Recorded data>
>>>>

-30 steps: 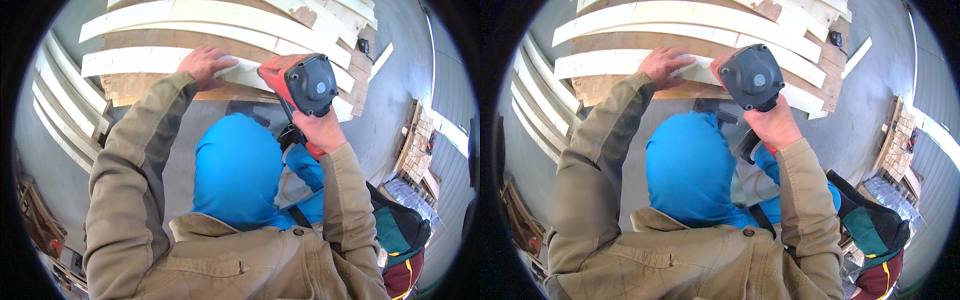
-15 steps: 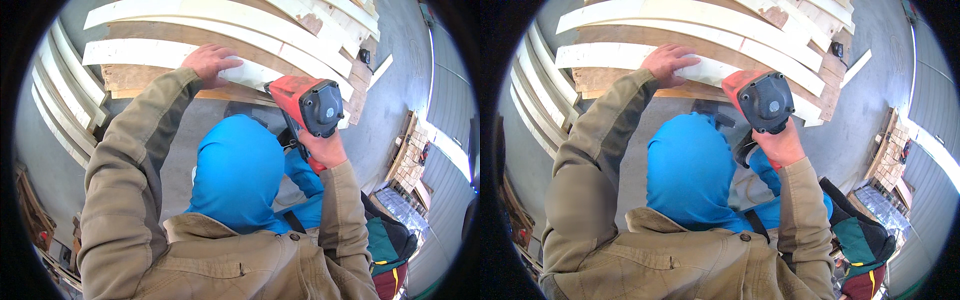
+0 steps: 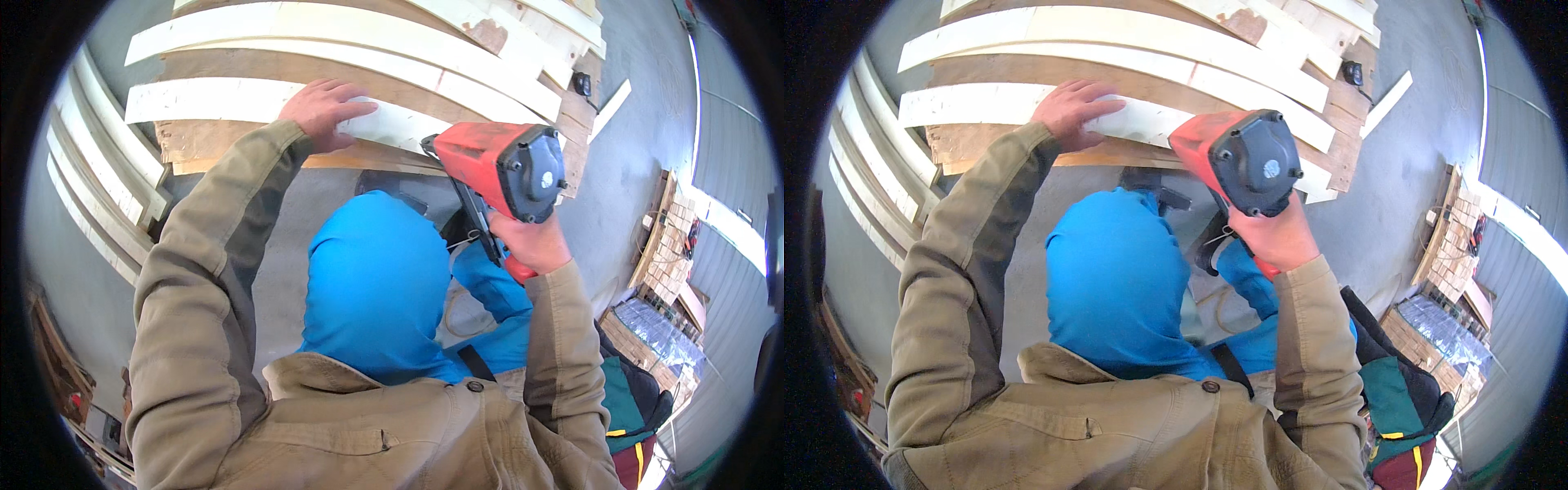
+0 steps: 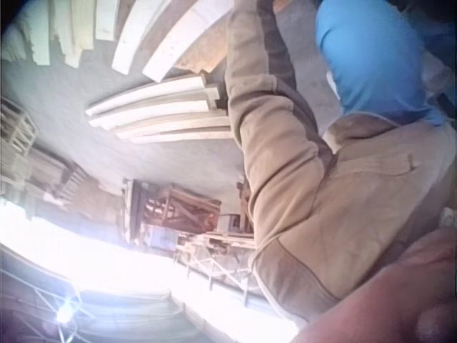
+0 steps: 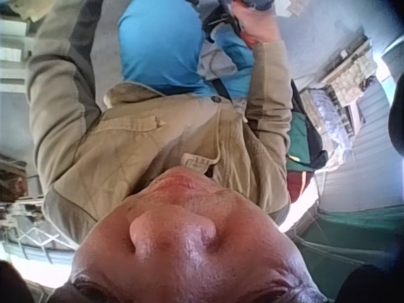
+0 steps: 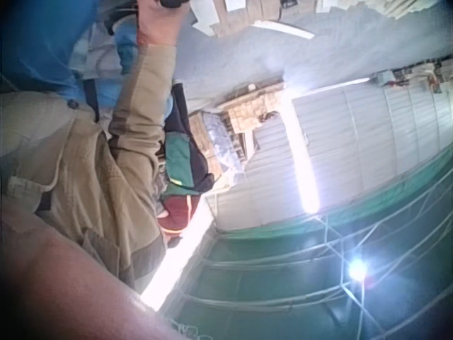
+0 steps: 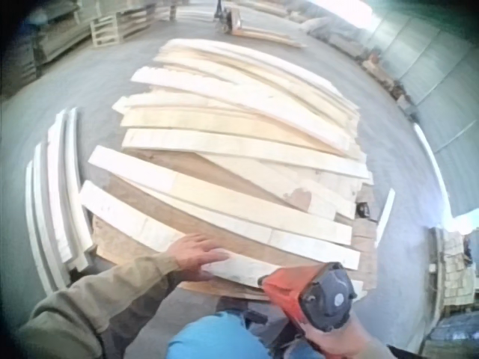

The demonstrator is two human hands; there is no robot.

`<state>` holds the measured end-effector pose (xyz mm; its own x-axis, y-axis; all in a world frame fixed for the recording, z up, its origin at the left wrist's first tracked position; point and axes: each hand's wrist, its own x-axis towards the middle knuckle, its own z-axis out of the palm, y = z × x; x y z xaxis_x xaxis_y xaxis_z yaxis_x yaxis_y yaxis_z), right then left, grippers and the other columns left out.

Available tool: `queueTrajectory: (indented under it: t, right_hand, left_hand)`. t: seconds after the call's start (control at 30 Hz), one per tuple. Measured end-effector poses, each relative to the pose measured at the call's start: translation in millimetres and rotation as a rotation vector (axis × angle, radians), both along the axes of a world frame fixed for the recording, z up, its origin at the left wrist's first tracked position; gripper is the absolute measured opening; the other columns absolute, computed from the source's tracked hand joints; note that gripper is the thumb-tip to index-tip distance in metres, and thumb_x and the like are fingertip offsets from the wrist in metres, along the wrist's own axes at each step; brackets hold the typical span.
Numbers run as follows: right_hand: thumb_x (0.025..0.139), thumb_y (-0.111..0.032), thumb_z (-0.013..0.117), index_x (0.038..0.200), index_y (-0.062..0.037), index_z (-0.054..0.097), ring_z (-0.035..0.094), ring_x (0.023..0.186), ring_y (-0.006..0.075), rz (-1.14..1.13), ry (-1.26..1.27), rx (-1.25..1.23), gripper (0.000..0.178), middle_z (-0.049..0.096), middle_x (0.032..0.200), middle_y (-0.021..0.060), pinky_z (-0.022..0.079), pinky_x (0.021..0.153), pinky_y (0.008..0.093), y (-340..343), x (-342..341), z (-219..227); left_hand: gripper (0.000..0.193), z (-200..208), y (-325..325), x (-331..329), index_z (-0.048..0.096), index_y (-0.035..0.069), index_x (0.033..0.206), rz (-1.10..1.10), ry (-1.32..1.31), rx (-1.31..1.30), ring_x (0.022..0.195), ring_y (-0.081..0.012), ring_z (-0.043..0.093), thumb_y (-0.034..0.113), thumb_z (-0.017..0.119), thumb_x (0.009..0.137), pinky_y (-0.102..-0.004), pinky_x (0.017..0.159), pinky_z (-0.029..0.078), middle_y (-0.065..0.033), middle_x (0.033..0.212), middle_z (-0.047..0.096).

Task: The person positions white wooden planks onto a curved wooden base and secures them using a red pneumatic nail gun. They repeatedly align each plank and drive nails along its length to attach it to the structure.

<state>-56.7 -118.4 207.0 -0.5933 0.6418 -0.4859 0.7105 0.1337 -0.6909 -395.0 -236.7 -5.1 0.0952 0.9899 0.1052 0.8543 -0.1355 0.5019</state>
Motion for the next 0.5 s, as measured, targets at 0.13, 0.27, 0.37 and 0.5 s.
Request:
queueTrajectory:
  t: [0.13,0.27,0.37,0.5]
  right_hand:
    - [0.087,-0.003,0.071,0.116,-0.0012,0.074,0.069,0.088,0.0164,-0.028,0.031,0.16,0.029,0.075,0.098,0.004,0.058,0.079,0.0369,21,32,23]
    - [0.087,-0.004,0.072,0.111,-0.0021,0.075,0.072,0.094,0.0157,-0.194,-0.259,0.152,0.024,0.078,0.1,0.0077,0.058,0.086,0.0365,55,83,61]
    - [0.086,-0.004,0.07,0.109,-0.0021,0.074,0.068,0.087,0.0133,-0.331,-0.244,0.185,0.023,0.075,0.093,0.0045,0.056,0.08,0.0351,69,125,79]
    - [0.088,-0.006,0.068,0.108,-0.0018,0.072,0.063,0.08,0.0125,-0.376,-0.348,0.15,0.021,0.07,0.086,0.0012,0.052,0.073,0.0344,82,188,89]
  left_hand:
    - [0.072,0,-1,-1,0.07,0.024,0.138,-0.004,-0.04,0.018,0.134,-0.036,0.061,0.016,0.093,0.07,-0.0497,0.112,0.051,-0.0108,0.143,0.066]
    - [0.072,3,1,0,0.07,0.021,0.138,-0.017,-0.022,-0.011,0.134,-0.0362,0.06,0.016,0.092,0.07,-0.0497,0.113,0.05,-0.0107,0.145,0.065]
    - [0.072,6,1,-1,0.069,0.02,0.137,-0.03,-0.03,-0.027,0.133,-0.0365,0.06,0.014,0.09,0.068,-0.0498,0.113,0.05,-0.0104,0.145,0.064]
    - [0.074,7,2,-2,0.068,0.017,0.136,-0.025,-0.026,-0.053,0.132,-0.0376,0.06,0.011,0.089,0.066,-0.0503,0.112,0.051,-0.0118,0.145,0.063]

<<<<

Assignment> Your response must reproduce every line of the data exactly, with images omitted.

Task answer>
-30 steps: 
-15 steps: 
+0 steps: 
+0 steps: 
+0 steps: 
+0 steps: 
+0 steps: 

The demonstrator is two human hands; there is no robot.

`<state>` holds the measured end-effector pose (xyz mm; its own x-axis, y-axis; all in a world frame fixed for the recording, z up, its origin at the left wrist's first tracked position; point and axes: each hand's wrist, its own x-axis towards the middle knuckle, its own z-axis out of the palm, y = z × x; x y z xaxis_x xaxis_y xaxis_z yaxis_x yaxis_y yaxis_z), right then left, grippers and the other columns left out.

Available tool: `queueTrajectory: (indented under it: t, right_hand, left_hand)`. t: seconds after the call's start (control at 30 Hz), one per tuple. Measured end-effector poses, each relative to the pose measured at the call's start: translation in millimetres and rotation as a rotation vector (axis × angle, radians), both along the axes of a world frame fixed for the recording, z up, its origin at the left wrist's first tracked position; gripper is the absolute measured opening; the other columns absolute, computed from the source's tracked hand joints; note that gripper is the thumb-tip to index-tip distance in metres, and thumb_x and the like are fingertip offsets from the wrist in metres, along the wrist's own axes at each step; brackets hold the typical span.
Numbers run as follows: right_hand: thumb_x (0.025..0.139), thumb_y (-0.111..0.032), thumb_z (-0.013..0.117), index_x (0.038..0.200), index_y (-0.062..0.037), index_z (-0.054..0.097), ring_z (-0.035..0.094), ring_x (0.023..0.186), ring_y (-0.006..0.075), rz (-1.14..1.13), ry (-1.26..1.27), rx (-1.25..1.23), gripper (0.000..0.178), middle_z (-0.049..0.096), middle_x (0.032..0.200), middle_y (-0.021..0.060), pinky_z (-0.022..0.079), pinky_x (0.021..0.153), pinky_y (0.008..0.093), y (-340..343), x (-342..341), z (-219..227); left_hand: gripper (0.000..0.193), z (-200..208), y (-325..325), x (-331..329), index_z (-0.048..0.096), index_y (-0.035..0.069), index_x (0.033..0.206), rz (-1.10..1.10), ry (-1.32..1.31), rx (-1.31..1.30), ring_x (0.022..0.195), ring_y (-0.081..0.012), ring_z (-0.043..0.093), thumb_y (-0.034..0.113), thumb_z (-0.017..0.119), thumb_x (0.009..0.137), pinky_y (-0.102..-0.004), pinky_x (0.017..0.159), pinky_z (-0.029..0.078), middle_y (-0.065..0.033), middle_x (0.033..0.212), middle_z (-0.047..0.096).

Task: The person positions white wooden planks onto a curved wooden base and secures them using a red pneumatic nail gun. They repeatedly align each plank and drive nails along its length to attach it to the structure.

<state>-56.7 -118.4 207.0 -0.5933 0.6418 -0.4859 0.7105 0.1337 -0.6909 -395.0 -236.7 -5.1 0.0952 0.9899 0.1052 0.8543 -0.1355 0.5019</state>
Motion for the next 0.5 s, as measured, targets at 0.13, 0.27, 0.37 and 0.5 s.
Request:
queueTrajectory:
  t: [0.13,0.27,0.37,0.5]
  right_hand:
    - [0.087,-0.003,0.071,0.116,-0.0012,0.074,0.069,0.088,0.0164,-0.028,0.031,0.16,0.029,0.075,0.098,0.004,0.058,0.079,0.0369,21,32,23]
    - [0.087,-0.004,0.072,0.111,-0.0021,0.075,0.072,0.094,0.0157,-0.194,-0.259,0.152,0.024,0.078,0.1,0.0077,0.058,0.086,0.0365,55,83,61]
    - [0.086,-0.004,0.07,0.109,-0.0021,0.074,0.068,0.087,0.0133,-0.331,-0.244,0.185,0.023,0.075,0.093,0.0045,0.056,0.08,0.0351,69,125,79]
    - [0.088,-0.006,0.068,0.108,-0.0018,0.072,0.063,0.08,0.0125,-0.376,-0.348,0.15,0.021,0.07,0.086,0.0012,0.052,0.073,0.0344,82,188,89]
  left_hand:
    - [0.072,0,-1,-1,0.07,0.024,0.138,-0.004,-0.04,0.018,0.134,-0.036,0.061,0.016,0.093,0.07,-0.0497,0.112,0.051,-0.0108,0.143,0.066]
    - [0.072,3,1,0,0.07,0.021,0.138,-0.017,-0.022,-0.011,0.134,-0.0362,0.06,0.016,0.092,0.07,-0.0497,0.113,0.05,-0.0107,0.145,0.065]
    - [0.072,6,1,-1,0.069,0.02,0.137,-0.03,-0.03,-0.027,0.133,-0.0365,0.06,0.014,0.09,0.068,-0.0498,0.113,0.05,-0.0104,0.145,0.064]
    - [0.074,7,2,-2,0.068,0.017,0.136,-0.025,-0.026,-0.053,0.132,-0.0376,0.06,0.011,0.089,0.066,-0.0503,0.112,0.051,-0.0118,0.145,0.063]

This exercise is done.